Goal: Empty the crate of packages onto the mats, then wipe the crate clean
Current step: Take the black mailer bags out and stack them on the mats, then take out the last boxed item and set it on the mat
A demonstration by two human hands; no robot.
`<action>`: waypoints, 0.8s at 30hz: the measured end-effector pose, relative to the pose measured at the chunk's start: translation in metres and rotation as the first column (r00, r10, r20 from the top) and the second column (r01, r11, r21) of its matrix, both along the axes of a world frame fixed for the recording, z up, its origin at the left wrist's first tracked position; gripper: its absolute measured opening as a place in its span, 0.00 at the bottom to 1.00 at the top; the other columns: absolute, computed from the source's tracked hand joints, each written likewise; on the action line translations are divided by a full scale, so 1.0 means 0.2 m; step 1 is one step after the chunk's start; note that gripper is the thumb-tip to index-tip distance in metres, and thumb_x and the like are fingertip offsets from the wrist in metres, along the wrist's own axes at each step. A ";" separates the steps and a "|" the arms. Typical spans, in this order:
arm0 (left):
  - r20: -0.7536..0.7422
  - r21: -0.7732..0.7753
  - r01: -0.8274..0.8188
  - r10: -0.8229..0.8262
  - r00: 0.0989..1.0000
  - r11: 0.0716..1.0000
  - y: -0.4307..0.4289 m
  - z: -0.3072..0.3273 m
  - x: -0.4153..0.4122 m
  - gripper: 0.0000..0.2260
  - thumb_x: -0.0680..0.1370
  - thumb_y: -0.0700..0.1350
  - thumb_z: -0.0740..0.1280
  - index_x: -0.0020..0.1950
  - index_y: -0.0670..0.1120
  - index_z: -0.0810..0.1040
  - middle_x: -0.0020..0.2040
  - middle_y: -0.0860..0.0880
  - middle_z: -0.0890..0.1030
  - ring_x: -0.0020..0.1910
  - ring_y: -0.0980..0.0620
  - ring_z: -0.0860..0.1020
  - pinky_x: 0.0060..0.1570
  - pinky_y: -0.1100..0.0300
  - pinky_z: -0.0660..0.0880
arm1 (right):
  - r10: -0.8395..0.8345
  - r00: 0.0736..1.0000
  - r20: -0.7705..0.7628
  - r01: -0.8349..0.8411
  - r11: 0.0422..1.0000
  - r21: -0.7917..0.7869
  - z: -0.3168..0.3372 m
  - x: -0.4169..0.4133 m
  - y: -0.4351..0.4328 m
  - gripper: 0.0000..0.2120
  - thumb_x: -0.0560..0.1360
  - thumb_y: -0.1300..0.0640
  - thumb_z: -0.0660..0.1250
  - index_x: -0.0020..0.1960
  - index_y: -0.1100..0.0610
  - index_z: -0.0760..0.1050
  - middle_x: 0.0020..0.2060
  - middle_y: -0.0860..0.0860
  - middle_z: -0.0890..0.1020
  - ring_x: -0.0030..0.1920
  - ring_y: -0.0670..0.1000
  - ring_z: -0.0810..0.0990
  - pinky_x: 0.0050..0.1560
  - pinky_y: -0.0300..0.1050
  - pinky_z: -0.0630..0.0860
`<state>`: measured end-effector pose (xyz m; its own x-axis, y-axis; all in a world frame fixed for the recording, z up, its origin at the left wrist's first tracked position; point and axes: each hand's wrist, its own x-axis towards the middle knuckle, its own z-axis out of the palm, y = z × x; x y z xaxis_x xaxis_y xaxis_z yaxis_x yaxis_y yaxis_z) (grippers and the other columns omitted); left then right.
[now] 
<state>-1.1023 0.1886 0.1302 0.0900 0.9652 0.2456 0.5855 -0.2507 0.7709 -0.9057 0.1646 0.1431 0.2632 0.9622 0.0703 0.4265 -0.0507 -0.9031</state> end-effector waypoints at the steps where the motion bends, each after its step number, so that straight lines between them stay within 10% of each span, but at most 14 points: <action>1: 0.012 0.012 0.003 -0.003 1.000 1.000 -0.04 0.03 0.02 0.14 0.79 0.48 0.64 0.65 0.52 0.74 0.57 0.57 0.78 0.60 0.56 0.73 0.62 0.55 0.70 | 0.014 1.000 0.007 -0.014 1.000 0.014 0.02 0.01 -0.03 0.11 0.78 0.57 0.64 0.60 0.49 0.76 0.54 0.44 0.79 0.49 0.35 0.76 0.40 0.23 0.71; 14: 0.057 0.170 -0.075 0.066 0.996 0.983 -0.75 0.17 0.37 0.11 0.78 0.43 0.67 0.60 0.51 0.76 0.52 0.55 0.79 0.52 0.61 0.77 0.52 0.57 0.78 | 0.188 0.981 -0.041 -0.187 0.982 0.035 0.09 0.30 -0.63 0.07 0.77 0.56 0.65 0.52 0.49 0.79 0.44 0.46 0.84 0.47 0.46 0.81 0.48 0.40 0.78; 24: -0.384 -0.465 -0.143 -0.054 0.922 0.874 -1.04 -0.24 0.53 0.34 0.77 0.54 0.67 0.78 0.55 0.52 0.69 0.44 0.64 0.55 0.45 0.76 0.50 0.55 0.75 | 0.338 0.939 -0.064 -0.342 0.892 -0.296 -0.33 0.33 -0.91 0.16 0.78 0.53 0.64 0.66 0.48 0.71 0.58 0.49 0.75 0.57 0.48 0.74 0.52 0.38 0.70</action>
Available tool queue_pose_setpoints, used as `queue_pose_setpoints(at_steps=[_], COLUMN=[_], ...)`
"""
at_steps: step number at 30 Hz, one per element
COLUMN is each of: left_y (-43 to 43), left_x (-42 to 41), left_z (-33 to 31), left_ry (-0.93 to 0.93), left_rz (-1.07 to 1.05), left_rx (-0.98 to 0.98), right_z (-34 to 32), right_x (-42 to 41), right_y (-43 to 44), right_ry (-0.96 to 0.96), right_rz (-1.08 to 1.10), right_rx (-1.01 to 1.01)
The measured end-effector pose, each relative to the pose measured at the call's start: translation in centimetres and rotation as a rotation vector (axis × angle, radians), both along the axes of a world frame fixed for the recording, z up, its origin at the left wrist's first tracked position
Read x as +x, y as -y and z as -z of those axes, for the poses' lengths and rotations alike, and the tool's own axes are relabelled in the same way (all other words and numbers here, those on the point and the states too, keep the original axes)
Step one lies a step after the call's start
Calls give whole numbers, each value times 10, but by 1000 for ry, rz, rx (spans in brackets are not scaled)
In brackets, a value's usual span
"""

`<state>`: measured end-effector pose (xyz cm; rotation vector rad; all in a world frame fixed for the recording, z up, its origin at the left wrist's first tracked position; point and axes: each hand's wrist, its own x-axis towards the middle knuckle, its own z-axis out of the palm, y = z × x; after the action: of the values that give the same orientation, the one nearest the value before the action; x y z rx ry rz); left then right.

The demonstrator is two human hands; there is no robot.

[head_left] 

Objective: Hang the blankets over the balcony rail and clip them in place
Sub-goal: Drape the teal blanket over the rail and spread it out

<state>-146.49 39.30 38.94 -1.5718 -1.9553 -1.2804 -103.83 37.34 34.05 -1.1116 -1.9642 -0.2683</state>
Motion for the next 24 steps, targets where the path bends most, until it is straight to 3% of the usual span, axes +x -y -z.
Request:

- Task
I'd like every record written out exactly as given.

- Result of the exercise
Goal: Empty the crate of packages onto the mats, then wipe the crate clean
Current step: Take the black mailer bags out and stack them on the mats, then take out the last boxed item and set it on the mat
A demonstration by two human hands; no robot.
`<action>`: waypoints, 0.8s at 30hz: the measured end-effector pose, relative to the pose measured at the chunk's start: translation in metres and rotation as the first column (r00, r10, r20 from the top) and the second column (r01, r11, r21) of its matrix, both along the axes of a world frame fixed for the recording, z up, its origin at the left wrist's first tracked position; gripper: its absolute measured opening as a place in its span, 0.00 at the bottom to 1.00 at the top; the other columns: absolute, computed from the source's tracked hand joints, each written likewise; on the action line translations are divided by a full scale, so 1.0 means 0.2 m; step 1 is one step after the chunk's start; note that gripper is the thumb-tip to index-tip distance in metres, and thumb_x and the like are fingertip offsets from the wrist in metres, along the wrist's own axes at each step. A ";" separates the steps and a "|" the arms. Typical spans, in this order:
arm0 (left):
  - r20: -0.7536..0.7422
  - r21: -0.7732..0.7753
  - r01: -0.8274..0.8188
  - r10: -0.8229..0.8262
  - r00: 0.0989..1.0000
  - r11: 0.0716..1.0000
  - y: -0.4307..0.4289 m
  - z: -0.3072..0.3273 m
  - x: -0.4153..0.4122 m
  - gripper: 0.0000..0.2260
  - thumb_x: -0.0680..0.1370
  - thumb_y: -0.0700..0.1350
  - thumb_z: -0.0740..0.1280
  - index_x: -0.0020..0.1950
  - index_y: -0.0670..0.1120
  - index_z: -0.0810..0.1040
  - middle_x: -0.0020..0.2040
  - middle_y: -0.0860..0.0880
  - middle_z: -0.0890..0.1030
  - ring_x: -0.0020..0.1910
  - ring_y: -0.0980..0.0620
  - ring_z: -0.0860..0.1020
  - pinky_x: 0.0060..0.1570
  - pinky_y: -0.1100..0.0300
  - pinky_z: -0.0660..0.0880
arm1 (right):
  - r10: -0.8395..0.8345
  - r00: 0.0736..1.0000
  - r20: -0.7705..0.7628
  - r01: -0.8349..0.8411
  - r11: 0.0422..1.0000
  - r21: -0.7917..0.7869
  - z: -0.3168..0.3372 m
  - x: -0.4169..0.4133 m
  - y: -0.4351..0.4328 m
  - gripper: 0.0000..0.2120
  - thumb_x: -0.0560..0.1360
  - thumb_y: -0.1300..0.0640
  - thumb_z: -0.0660..0.1250
  - index_x: -0.0020..0.1960
  - index_y: -0.1100..0.0610
  - index_z: -0.0760..0.1050
  - middle_x: 0.0020..0.2060
  - middle_y: -0.0860..0.0860
  - middle_z: -0.0890..0.1020
  - ring_x: -0.0030..0.1920
  - ring_y: -0.0670..0.1000
  - ring_z: -0.0810..0.0990
  - pinky_x: 0.0050..0.1560
  - pinky_y: -0.0300..0.1050
  - pinky_z: -0.0630..0.0860
`<state>`: measured end-effector pose (xyz m; its own x-axis, y-axis; all in a world frame fixed for the recording, z up, its origin at the left wrist's first tracked position; point and axes: each hand's wrist, its own x-axis towards the middle knuckle, its own z-axis out of the palm, y = z × x; x y z xaxis_x xaxis_y xaxis_z yaxis_x yaxis_y yaxis_z) (grippers and the other columns omitted); left then right.
[now] 
<state>-1.1023 0.1886 0.1302 0.0900 0.9652 0.2456 0.5855 -0.2507 0.7709 -0.9057 0.1646 0.1431 0.2632 0.9622 0.0703 0.4265 -0.0507 -0.9031</state> end-effector waypoints at the steps where the motion bends, each after its step number, so that straight lines between them stay within 10% of each span, but at most 14 points: <action>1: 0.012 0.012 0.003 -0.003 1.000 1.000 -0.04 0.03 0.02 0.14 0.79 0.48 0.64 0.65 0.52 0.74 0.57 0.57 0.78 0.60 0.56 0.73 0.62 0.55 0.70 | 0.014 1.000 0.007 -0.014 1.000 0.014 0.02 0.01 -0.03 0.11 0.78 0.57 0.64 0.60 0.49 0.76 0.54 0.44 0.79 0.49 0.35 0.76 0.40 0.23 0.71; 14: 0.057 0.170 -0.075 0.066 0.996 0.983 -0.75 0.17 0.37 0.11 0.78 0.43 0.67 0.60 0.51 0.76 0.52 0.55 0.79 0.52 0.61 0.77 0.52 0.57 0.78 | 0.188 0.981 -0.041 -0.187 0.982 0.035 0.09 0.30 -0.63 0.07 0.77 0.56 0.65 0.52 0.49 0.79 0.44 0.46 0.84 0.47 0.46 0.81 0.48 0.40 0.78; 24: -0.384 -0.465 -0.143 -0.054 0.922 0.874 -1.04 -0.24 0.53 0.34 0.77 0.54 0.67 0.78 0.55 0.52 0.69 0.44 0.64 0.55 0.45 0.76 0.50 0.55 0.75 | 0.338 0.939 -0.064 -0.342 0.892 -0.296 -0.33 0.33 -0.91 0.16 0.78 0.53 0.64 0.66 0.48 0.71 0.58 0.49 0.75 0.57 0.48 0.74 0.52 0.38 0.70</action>
Available tool queue_pose_setpoints, used as `queue_pose_setpoints(at_steps=[_], COLUMN=[_], ...)`
"""
at_steps: step number at 30 Hz, one per element
COLUMN is each of: left_y (-43 to 43), left_x (-42 to 41), left_z (-33 to 31), left_ry (-0.93 to 0.93), left_rz (-1.07 to 1.05), left_rx (-0.98 to 0.98), right_z (-34 to 32), right_x (-42 to 41), right_y (-43 to 44), right_ry (-0.96 to 0.96), right_rz (-1.08 to 1.10), right_rx (-1.01 to 1.01)
The measured end-effector pose, each relative to the pose measured at the call's start: translation in centimetres and rotation as a rotation vector (axis × angle, radians), both along the axes of a world frame fixed for the recording, z up, its origin at the left wrist's first tracked position
Read x as +x, y as -y and z as -z of those axes, for the poses' lengths and rotations alike, and the tool's own axes are relabelled in the same way (all other words and numbers here, those on the point and the states too, keep the original axes)
Step one lies a step after the call's start
Calls give whole numbers, each value times 10, but by 1000 for ry, rz, rx (spans in brackets are not scaled)
In brackets, a value's usual span
"""

`<state>`: measured end-effector pose (xyz cm; rotation vector rad; all in a world frame fixed for the recording, z up, its origin at the left wrist's first tracked position; point and axes: each hand's wrist, its own x-axis towards the middle knuckle, its own z-axis out of the palm, y = z × x; after the action: of the values that give the same orientation, the one nearest the value before the action; x y z rx ry rz); left then right.

The demonstrator is two human hands; there is no robot.

[head_left] 

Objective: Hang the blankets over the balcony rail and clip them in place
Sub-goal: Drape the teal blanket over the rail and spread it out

<state>-146.49 39.30 38.94 -1.5718 -1.9553 -1.2804 -103.83 37.34 34.05 -1.1116 -1.9642 -0.2683</state>
Motion for the next 24 steps, targets where the path bends most, until it is straight to 3% of the usual span, axes +x -y -z.
Request:

The answer is finished.